What to do: Your answer should consist of every line from the records that holds the string "separate".
*** Supplied records Section Begins ***
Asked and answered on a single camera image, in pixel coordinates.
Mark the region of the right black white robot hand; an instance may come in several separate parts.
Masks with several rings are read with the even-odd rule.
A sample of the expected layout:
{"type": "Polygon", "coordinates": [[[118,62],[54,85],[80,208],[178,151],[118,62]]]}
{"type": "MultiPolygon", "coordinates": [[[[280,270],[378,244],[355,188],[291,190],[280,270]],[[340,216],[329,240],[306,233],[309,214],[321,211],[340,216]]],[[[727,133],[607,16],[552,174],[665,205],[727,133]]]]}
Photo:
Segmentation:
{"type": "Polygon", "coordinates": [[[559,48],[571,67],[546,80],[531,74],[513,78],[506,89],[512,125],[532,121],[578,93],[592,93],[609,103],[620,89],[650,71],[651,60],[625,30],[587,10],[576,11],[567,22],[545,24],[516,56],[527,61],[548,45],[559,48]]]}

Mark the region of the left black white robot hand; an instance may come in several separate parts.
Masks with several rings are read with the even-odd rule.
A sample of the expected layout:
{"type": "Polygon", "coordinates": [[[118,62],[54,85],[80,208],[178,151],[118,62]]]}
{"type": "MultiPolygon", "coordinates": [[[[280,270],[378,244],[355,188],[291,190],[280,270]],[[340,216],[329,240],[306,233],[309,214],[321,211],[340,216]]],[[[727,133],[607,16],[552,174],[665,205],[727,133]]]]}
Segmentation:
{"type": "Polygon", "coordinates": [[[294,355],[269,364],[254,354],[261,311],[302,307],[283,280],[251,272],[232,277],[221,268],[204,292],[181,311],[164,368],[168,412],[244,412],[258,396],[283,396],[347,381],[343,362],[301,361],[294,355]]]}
*** Supplied records Section Ends ***
Your solution:
Mark the region of the right black white robot hand; an instance may come in several separate parts.
Mark the region of the left black white robot hand; an instance may come in several separate parts.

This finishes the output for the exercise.